I started investing money in mutual funds and retirement accounts right after college. Currently, my portfolio includes $61,000 in vehicles ( IRA, tax sheltered annuity, and tax deferred annuity). I invest $300 each month in mutual funds, $150 each month in a TDA, $2,000 per year in an IRA, and put $400 each month in a money market savings account ( current balance $4,000).
In 1995, 29 percent of my gross income was withheld for federal, state, and Social Security taxes. I currently spend 20 percent of my gross income on rent. I have no outstanding debts. Would owning my own home be as advantageous financially as people say? I usually receive about a $300 tax refund each year.
---J.U., Minneapolis, MN
A. No. Your friends need to wake up and smell the coffee. This is 1996, not 1976 or 1966. With the exception of relatively expensive houses, most people get minimal tax benefits from home ownership. The table below, taken from a column written in March, shows the estimated tax benefits in the first year for people who buy at the median home price with a 20 percent down payment.
There is a reason the tax benefit is lower than expected: the standard deduction. This year a couple filing a joint return will have a standard deduction of $6,700. ONLY itemized deductions that exceed this amount produce tax savings. Since a typical worker has very, very little in deductions beyond real estate taxes and home mortgage interest, the real tax benefits from ownership are small. In the example below, for instance, the tax savings are about $110 a month for the median priced existing home in the most expensive area of the country. They are smaller elsewhere. And smaller for people who have reduced their mortgage debt significantly.

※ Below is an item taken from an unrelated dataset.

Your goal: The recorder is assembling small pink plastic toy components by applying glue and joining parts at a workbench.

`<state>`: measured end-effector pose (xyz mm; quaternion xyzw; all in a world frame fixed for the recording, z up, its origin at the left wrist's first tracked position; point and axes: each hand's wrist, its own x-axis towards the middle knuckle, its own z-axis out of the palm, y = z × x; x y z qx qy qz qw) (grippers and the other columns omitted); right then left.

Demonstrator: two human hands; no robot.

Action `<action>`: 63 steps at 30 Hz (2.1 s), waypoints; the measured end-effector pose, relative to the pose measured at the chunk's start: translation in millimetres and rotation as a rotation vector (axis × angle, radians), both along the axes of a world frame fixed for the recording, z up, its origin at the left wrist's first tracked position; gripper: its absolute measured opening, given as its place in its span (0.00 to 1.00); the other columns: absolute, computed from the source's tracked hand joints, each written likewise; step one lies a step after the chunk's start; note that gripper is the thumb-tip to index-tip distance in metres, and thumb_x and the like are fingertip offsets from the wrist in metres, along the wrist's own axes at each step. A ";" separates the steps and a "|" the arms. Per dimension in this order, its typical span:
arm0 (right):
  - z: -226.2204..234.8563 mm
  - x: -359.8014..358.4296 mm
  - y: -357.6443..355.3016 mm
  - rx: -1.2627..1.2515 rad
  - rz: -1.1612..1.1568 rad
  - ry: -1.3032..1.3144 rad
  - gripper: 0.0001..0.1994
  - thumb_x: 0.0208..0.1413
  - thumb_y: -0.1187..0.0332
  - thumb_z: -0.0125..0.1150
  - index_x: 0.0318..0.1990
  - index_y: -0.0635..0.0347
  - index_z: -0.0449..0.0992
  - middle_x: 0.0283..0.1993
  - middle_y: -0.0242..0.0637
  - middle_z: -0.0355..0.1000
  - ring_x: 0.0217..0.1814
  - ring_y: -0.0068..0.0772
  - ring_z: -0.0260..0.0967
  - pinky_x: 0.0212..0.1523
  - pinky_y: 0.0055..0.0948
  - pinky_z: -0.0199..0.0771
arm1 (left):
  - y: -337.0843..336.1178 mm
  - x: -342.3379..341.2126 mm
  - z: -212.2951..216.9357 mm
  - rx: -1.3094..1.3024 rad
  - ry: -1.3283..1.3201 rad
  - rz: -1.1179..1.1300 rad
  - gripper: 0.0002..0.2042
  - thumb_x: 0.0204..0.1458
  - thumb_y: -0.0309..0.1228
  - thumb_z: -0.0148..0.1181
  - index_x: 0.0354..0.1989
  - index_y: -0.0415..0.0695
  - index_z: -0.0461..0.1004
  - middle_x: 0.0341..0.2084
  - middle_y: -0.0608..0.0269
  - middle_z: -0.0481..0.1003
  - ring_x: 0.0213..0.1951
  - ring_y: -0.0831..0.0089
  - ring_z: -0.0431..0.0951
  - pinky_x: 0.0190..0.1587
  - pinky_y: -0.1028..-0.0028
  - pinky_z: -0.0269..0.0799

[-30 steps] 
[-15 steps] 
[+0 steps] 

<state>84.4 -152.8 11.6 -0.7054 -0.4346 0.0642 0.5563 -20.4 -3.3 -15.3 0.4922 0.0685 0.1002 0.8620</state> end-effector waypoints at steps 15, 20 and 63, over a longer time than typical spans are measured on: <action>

How Different Regions Benefit from Home Ownership Deductions
|Region||Median Home Price||Tax Benefit @28%|
|South||$ 99,100||$ 275|
|Midwest||$ 95,200||$ 192|
Sources: National Association of Realtors; Scott Burns calculations, 3/3/96While most people own houses or condos that have significantly more space than a typical rental unit, both their gross and net after-tax savings monthly expenses are significantly greater than what you would pay for a rental unit in most markets. ( In Dallas, Houston, and some other areas of the Southwest it is still possible to buy a condo and have monthly ownership expenses that are lower than rent on the same unit)
What your friends are telling you about is what happened in another era. If you bought a house in the sixties or seventies, you had great tax benefits and wonderful annual appreciation because of inflation. It was a good investment decision to buy as much house as you could and borrow as much as you could. Someone who invested in stocks and bonds during the same period, however, was severely punished by rising interest rates and the stock market crash of 73-74'.
But that was then.
Now the situation has reversed. Homeowners have suffered from limited price appreciation and relatively high interest rates while stock investors have enjoyed one of the best markets in history.
I know this response will bring hate mail from real estate agents and sentimentalists. But this is the way it is. In the sixties and seventies owning a large house was a great substitute for saving and investing. That isn't the way it is today.
Anyone who wants to own a house should. I personally love owning a house. But no one should let owning a house get in the way of active, regular saving and investing.
Q. You have mentioned two or three companies that sell their shares directly to the public. Do you have a complete list or a source I can refer to for similar companies?
A. There are several sources for this information. In print form look for "Buying Stocks Without a Broker" by Charles B. Carlson, published by McGraw Hill in 1992. The same author also published a Directory of Dividend Reinvestment Plans through Dow Theory Forecasts, Inc. And since you're online, you might first check the DRIP web site.